Neben körperlichen Einschränkungen wie dem auf der Intensivstation erworbenen Schwächesyndrom (ICU-aquired Weakness Syndrome), das sich durch das gemeinsame Auftreten einer Critical-Illness-Polyneuropathie (CIP), einer Critical-Illness-Myopathie (CIM) und einer Störung der neuromuskulären Überleitung definiert, stellen auch psychische und neurobiologische Störungen ein potenzielles Risiko dar [2]. Dank der Fortschritte und Entwicklungen in der Medizin steigt die Zahl der Patienten, die kritische Erkrankungen überleben. Dementsprechend gewinnen die Folgen intensivmedizinischer Behandlungen zunehmend an Relevanz [3]. Die psychischen und neuropsychiatrischen Folgen sind vielfältig, rücken aber häufig neben den lebensbedrohlichen Erkrankungen und medizinischen Behandlungen in den Hintergrund.
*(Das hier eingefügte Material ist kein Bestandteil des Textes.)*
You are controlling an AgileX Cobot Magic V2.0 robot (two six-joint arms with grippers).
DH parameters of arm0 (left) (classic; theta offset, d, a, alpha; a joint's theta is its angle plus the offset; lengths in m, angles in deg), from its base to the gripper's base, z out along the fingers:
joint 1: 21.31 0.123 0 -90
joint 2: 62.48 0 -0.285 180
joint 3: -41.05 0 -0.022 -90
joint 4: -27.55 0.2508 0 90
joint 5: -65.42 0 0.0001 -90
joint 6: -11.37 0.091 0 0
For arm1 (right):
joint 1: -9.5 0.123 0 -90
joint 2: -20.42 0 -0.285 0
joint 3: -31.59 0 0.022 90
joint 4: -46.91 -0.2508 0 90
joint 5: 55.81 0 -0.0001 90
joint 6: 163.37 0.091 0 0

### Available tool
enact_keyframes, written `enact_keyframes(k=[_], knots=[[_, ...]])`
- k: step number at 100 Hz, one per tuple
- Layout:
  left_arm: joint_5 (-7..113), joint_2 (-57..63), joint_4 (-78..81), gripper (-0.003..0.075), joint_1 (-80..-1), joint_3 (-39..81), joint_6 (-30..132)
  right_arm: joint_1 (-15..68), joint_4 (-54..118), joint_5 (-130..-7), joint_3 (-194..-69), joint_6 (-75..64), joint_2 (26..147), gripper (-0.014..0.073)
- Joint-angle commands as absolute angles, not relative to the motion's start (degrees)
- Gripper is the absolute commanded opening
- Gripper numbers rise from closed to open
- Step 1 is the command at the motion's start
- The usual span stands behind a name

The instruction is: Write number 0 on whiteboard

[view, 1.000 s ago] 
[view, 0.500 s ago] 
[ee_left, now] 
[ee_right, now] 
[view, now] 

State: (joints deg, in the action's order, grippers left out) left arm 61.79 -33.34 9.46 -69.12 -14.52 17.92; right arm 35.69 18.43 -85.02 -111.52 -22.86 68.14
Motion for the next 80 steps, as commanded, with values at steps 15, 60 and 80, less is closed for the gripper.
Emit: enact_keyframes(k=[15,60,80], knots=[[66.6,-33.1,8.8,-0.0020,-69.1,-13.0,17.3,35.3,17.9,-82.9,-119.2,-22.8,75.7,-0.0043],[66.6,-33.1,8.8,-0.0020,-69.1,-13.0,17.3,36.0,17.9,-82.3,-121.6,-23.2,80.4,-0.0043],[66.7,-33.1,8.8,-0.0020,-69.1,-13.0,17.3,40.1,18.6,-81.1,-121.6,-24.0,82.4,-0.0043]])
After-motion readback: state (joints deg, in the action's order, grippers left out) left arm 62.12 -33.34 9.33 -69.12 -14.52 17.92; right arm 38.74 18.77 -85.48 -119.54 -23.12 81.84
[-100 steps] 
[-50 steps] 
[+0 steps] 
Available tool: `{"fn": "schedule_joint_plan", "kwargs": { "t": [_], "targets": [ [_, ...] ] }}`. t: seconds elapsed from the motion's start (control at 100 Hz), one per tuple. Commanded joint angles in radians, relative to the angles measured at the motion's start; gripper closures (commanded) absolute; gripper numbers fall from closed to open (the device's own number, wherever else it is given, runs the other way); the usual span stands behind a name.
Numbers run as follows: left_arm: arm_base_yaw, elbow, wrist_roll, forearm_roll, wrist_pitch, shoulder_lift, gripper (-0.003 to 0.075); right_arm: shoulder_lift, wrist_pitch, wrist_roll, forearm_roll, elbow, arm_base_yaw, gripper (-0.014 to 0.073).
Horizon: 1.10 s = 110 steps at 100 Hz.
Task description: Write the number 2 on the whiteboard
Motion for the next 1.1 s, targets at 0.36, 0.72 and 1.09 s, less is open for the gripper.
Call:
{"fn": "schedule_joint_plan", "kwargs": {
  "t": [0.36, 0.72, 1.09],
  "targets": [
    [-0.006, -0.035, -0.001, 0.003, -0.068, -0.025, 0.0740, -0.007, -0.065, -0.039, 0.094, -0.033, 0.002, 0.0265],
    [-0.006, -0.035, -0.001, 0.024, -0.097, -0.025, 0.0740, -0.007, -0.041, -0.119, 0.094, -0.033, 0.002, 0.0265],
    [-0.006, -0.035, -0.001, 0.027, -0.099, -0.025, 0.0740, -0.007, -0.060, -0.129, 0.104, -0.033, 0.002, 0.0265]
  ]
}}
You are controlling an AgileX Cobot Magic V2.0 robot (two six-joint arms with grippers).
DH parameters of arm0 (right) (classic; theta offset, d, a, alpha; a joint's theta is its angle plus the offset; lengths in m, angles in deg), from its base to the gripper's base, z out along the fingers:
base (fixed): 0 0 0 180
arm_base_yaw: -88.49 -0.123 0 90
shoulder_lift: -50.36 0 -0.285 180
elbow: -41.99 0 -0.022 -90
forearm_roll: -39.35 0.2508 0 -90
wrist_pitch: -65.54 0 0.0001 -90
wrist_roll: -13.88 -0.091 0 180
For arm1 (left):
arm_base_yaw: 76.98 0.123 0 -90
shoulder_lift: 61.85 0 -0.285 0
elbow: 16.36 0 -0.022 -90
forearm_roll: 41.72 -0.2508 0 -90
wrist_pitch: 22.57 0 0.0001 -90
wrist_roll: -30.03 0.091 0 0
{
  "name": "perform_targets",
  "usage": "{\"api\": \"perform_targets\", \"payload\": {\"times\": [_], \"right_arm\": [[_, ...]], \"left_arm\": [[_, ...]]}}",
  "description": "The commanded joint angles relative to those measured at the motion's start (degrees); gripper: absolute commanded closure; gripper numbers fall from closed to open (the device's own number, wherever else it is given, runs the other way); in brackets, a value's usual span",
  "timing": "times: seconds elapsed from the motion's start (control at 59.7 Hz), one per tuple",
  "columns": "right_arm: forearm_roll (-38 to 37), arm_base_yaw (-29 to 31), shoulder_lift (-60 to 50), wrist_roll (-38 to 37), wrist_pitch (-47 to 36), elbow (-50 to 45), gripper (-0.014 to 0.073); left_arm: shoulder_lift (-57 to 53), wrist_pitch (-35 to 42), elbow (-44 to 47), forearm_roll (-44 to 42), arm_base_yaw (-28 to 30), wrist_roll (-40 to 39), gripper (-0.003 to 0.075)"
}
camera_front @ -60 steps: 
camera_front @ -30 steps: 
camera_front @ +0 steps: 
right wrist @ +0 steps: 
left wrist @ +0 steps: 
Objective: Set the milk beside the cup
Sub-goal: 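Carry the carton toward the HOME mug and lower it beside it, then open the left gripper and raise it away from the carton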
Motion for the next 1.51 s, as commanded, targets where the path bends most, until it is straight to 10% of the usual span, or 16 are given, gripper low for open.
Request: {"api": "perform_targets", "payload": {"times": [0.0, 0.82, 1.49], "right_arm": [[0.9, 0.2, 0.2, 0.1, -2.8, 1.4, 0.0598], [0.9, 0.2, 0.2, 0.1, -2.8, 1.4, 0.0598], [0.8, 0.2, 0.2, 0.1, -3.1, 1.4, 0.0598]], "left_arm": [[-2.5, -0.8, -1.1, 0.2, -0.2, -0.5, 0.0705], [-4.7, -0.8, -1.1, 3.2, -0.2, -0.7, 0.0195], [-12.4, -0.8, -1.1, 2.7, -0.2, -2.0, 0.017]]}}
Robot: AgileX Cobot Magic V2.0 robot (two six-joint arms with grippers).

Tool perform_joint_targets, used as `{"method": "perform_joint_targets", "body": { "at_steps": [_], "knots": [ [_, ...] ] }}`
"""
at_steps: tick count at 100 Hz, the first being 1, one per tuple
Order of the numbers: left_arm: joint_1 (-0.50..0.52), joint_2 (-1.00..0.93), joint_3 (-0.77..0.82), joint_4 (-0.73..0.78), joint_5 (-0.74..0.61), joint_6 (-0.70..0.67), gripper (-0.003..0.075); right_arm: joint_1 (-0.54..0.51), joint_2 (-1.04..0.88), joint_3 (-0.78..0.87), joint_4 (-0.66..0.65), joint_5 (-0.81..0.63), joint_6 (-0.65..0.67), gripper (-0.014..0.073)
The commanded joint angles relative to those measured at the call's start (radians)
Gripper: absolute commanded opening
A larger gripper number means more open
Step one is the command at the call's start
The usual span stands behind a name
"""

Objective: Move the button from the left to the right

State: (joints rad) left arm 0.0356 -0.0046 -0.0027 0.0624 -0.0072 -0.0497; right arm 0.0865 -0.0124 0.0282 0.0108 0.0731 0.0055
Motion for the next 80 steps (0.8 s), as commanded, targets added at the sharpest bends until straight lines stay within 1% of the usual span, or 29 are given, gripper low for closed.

Ein Versuch, diese Folgen intensivmedizinischer Behandlungen zusammenzufassen und zu benennen, ist das Post Intensive Care Syndrome (PICS). Dieses wird als Sammeldiagnose verstanden, die eine Reihe von Symptomen und Langzeitkomplikationen einer Intensivtherapie zusammenfasst. Unterschieden wird in physische Beeinträchtigungen (pulmonale, neuromuskuläre und physische Funktion), kognitive Beeinträchtigungen (Exekutivfunktion, Gedächtnis, Aufmerksamkeit, Gesichtsfeldeinschränkungen und Verarbeitungsgeschwindigkeit) sowie in Folgen für die mentale Gesundheit (Angststörungen, Depressionen und Posttraumatische Belastungsstörungen, PTBS). Jede dieser Folgen geht mit einer Verminderung der Lebensqualität einher. Mechanismen, die diese neuropsychiatrischen Folgen vollumfassend erklären, gibt es bislang nicht. Vermutet wird ein Zusammenspiel aus Stoffwechselveränderungen, Hypoxiephasen und vorbestehenden psychischen Erkrankungen [3, 11].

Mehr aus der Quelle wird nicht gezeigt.